Repeat only the lines below from the one containing "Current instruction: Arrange" through the one containing "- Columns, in", inclusive, exactly as written.
BEGIN Record extracts
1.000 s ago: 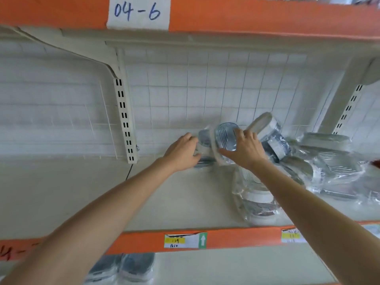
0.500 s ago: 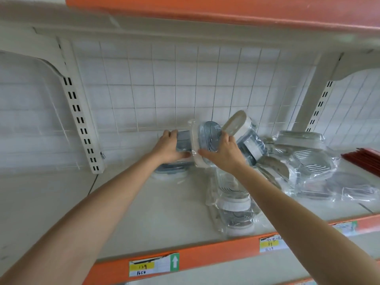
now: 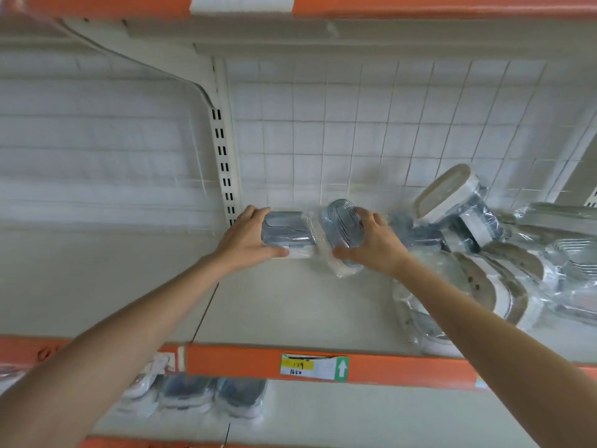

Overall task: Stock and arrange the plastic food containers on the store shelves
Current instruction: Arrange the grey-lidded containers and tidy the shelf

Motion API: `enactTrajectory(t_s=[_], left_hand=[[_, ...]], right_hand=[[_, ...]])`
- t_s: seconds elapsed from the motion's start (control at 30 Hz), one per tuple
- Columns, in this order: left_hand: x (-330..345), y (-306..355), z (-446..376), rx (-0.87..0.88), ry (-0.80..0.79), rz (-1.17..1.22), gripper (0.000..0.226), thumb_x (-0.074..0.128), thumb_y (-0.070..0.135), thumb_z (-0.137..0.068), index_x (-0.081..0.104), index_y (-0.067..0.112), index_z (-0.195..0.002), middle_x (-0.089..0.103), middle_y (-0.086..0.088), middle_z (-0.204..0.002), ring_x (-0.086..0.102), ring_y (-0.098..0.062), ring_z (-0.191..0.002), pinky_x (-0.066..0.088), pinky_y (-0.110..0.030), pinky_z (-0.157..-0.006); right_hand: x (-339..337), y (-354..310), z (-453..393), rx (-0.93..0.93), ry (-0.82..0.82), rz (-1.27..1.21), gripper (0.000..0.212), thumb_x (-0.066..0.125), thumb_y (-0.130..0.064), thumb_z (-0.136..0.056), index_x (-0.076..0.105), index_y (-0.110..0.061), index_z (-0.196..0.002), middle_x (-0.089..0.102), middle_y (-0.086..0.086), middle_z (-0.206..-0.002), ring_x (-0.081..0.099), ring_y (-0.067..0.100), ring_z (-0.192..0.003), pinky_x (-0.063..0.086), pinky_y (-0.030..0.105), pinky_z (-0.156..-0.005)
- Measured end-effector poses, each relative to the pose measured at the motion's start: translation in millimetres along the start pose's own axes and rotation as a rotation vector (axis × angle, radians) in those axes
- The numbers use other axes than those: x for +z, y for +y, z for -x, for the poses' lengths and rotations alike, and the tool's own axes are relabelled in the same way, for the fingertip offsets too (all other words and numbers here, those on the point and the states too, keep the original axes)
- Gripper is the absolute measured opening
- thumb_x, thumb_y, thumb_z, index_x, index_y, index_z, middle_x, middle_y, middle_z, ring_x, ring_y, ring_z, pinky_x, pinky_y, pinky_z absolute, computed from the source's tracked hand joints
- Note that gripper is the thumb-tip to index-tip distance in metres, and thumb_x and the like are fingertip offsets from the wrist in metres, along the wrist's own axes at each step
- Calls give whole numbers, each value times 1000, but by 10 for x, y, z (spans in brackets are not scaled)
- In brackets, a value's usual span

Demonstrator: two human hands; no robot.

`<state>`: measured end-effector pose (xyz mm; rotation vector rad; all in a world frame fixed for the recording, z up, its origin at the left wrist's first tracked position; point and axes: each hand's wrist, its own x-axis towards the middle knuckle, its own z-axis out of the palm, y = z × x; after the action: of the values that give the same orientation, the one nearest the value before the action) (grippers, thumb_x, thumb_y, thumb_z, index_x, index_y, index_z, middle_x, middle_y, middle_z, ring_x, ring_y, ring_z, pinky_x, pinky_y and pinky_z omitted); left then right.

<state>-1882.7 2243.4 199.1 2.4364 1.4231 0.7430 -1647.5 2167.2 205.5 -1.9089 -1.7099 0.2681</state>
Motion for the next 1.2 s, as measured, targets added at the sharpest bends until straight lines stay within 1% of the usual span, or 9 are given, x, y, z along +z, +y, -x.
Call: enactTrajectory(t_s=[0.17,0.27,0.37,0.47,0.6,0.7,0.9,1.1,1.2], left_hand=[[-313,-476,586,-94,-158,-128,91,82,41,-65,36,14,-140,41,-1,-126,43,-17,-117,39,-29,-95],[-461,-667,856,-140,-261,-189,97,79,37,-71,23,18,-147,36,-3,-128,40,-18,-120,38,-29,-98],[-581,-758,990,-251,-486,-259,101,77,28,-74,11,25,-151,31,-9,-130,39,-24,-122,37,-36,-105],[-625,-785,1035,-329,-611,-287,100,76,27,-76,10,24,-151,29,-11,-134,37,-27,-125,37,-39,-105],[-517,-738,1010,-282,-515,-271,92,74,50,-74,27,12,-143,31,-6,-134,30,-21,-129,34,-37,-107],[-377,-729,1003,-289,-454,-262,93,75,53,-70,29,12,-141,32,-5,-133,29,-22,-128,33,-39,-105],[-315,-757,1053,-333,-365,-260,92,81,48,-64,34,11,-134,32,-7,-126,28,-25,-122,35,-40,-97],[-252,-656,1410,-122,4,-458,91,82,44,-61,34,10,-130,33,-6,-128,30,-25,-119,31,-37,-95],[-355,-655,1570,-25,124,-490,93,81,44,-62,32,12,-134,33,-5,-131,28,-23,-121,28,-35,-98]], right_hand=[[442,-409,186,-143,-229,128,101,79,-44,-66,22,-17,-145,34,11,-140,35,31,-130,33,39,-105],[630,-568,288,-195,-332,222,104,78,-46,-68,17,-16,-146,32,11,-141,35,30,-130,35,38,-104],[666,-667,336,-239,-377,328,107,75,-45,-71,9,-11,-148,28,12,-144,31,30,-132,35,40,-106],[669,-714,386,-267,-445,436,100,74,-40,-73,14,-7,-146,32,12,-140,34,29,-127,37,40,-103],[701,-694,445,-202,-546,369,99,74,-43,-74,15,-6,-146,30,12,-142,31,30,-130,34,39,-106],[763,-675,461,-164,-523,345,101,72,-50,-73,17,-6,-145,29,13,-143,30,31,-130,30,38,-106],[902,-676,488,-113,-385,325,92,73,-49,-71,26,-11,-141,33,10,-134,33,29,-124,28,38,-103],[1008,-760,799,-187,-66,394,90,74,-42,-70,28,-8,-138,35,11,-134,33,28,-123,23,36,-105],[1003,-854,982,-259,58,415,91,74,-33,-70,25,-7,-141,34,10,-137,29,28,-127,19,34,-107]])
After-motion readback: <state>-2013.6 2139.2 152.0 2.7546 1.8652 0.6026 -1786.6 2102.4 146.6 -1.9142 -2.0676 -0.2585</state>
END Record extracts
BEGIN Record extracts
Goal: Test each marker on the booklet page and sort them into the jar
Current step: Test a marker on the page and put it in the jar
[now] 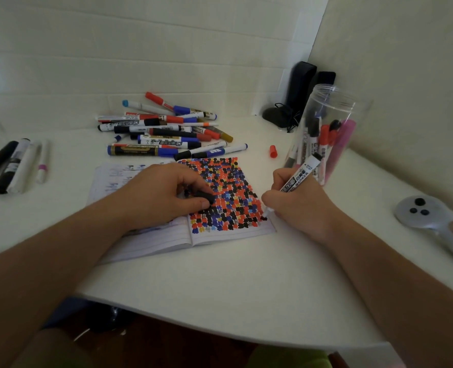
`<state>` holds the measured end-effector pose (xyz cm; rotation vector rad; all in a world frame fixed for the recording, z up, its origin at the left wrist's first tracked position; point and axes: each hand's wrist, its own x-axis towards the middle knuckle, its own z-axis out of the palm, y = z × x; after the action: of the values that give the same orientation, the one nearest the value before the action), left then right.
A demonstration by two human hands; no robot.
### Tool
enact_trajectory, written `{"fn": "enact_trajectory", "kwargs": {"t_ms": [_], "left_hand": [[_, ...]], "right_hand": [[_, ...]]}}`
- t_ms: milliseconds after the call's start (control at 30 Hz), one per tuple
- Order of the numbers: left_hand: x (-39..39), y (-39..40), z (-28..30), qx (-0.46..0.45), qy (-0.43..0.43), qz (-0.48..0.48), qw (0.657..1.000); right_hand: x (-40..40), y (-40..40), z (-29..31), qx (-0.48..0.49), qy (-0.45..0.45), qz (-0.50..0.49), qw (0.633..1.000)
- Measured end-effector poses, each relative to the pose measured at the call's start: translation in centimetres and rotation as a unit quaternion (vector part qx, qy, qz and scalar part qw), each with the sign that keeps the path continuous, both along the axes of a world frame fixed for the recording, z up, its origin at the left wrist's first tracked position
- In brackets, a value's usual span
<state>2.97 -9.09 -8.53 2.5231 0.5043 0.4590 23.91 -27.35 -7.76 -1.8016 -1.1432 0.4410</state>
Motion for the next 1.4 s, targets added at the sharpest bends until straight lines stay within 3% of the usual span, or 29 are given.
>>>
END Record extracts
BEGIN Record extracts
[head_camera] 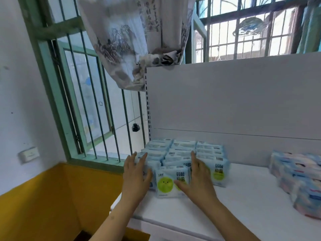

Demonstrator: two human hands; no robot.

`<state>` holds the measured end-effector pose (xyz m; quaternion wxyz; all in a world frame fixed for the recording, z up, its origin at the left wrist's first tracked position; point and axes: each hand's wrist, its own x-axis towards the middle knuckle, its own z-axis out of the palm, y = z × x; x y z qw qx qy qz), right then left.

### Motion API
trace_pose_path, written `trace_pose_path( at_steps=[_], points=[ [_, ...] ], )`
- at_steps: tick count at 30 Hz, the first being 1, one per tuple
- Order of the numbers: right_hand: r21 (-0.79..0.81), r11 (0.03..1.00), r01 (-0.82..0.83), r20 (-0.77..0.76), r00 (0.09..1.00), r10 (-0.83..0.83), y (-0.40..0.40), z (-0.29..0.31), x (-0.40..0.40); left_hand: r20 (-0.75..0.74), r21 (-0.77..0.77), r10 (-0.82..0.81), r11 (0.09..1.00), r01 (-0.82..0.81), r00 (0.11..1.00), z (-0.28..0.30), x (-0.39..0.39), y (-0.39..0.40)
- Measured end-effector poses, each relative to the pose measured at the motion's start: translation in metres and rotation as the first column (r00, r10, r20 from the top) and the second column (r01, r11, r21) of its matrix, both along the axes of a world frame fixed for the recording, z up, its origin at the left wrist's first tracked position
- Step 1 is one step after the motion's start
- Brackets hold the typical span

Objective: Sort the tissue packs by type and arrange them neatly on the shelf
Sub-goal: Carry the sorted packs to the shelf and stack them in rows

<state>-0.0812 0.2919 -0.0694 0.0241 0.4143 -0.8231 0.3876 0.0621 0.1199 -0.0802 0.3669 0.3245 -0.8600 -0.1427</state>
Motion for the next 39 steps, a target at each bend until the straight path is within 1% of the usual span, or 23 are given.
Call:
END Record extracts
* [Task answer]:
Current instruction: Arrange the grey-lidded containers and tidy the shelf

Motion API: `enactTrajectory(t_s=[_], left_hand=[[_, ...]], right_hand=[[_, ...]])`
- t_s: seconds elapsed from the motion's start (control at 30 Hz), one per tuple
- Columns, in this order: left_hand: x (-330..345), y (-306..355), z (-446..376), rx (-0.87..0.88), ry (-0.80..0.79), rz (-1.17..1.22), gripper (0.000..0.226), thumb_x (-0.074..0.128), thumb_y (-0.070..0.135), thumb_z (-0.137..0.068), index_x (-0.081..0.104), index_y (-0.067..0.112), index_z (-0.195..0.002), middle_x (-0.089..0.103), middle_y (-0.086..0.088), middle_z (-0.204..0.002), ring_x (-0.086..0.102), ring_y (-0.098..0.062), ring_z (-0.191..0.002), pinky_x (-0.066..0.088), pinky_y (-0.110..0.030), pinky_z (-0.157..-0.006); right_hand: x (-339..337), y (-354..310), z (-453..393), rx (-0.93..0.93), ry (-0.82..0.82), rz (-1.27..1.21), gripper (0.000..0.212), thumb_x (-0.066..0.125), thumb_y (-0.130..0.064), thumb_z (-0.136..0.056), index_x (-0.076..0.105), index_y (-0.110..0.061), index_z (-0.196..0.002), middle_x (-0.089..0.102), middle_y (-0.086..0.086), middle_z (-0.206..-0.002), ring_x (-0.081..0.099), ring_y (-0.067..0.100), ring_z (-0.192..0.003), pinky_x (-0.063..0.086), pinky_y (-0.030..0.105), pinky_z (-0.156..-0.005)

This exercise requires nothing further.